Saved entries:
•••••

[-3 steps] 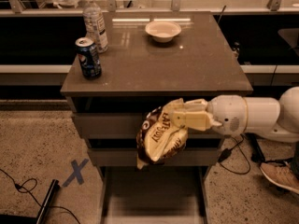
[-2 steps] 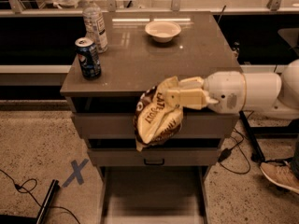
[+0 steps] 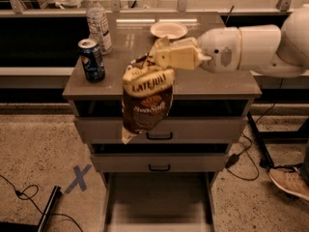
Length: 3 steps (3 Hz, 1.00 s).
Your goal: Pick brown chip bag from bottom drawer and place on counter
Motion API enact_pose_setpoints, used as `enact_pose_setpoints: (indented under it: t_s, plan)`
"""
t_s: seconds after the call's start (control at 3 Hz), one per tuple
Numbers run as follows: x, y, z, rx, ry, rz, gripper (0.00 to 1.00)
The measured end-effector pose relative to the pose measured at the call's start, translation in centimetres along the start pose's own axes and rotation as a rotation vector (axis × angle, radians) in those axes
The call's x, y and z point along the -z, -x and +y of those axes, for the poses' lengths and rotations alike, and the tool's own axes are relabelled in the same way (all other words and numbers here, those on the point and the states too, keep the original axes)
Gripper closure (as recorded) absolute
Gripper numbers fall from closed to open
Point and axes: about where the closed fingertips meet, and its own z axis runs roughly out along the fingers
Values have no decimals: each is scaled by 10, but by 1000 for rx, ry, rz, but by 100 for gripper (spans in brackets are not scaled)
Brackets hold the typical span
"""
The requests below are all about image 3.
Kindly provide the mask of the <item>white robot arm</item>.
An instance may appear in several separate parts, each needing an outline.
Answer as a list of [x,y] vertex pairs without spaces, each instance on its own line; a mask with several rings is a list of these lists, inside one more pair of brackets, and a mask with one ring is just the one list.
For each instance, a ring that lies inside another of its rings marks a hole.
[[253,71],[273,77],[297,77],[309,70],[309,6],[293,11],[283,25],[221,27],[199,38],[155,48],[162,67],[210,73]]

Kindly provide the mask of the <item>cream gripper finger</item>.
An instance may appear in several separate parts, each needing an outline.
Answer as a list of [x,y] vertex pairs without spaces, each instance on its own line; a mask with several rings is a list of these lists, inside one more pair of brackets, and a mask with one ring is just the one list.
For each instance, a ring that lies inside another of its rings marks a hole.
[[181,39],[181,40],[176,40],[176,41],[171,41],[167,37],[160,38],[155,41],[155,48],[156,49],[162,49],[164,47],[190,47],[190,46],[196,46],[197,45],[197,40],[193,37]]
[[154,54],[154,61],[162,68],[176,68],[192,71],[197,68],[201,61],[199,52],[195,46],[164,47]]

•••••

**REQUIRED ACTION**
Should a picture appear among the entries, skip it and copy the rest exactly.

**RESPONSE**
[-3 steps] 
[-2 steps] 
[+0 steps] 
Length: 3 steps (3 Hz, 1.00 s).
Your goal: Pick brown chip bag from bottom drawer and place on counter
Motion API enact_pose_setpoints, used as `enact_pose_setpoints: (indented under it: t_s, plan)`
"""
t_s: seconds after the call's start (control at 3 Hz), one per tuple
Numbers run as follows: x, y, z, rx, ry, rz, gripper (0.00 to 1.00)
The measured end-effector pose relative to the pose measured at the call's start, translation in centimetres along the start pose's own axes and rotation as a rotation vector (axis × angle, radians) in those axes
The call's x, y and z point along the -z, -x and +y of those axes, for the poses' lengths and rotations alike, and the tool's own axes are relabelled in the same way (all other words and numbers here, those on the point and the states too, keep the original axes)
Gripper closure (as recorded) absolute
Gripper numbers fall from closed to open
Point and axes: about where the closed fingertips meet, and its own z axis runs roughly out along the fingers
Values have no decimals: each is scaled by 10, but by 1000 for rx, ry, rz, but by 100 for gripper (spans in brackets are not scaled)
Brackets hold the typical span
"""
The requests below are all about image 3.
Kindly provide the mask of the <item>white robot arm</item>.
An instance may appear in several separate parts, each needing an outline.
Answer as a list of [x,y] vertex pairs without spaces, each instance on its own line; a mask with several rings is a list of these lists, inside one more pair of brackets, and a mask with one ring is just the one list.
For each instance, a ring that lies inside another of its rings marks a hole.
[[253,71],[273,77],[297,77],[309,70],[309,6],[293,11],[283,25],[221,27],[199,38],[155,48],[162,67],[210,73]]

Kindly provide the mask of the <item>cream gripper finger</item>.
An instance may appear in several separate parts, each needing an outline.
Answer as a list of [x,y] vertex pairs without spaces, each instance on its own line; a mask with several rings is a list of these lists, inside one more pair of brackets, and a mask with one ring is just the one list.
For each instance, a ring that lies inside another of its rings marks a hole.
[[181,39],[181,40],[176,40],[176,41],[171,41],[167,37],[160,38],[155,41],[155,48],[156,49],[162,49],[164,47],[190,47],[190,46],[196,46],[197,45],[197,40],[193,37]]
[[154,54],[154,61],[162,68],[176,68],[192,71],[197,68],[201,61],[199,52],[195,46],[164,47]]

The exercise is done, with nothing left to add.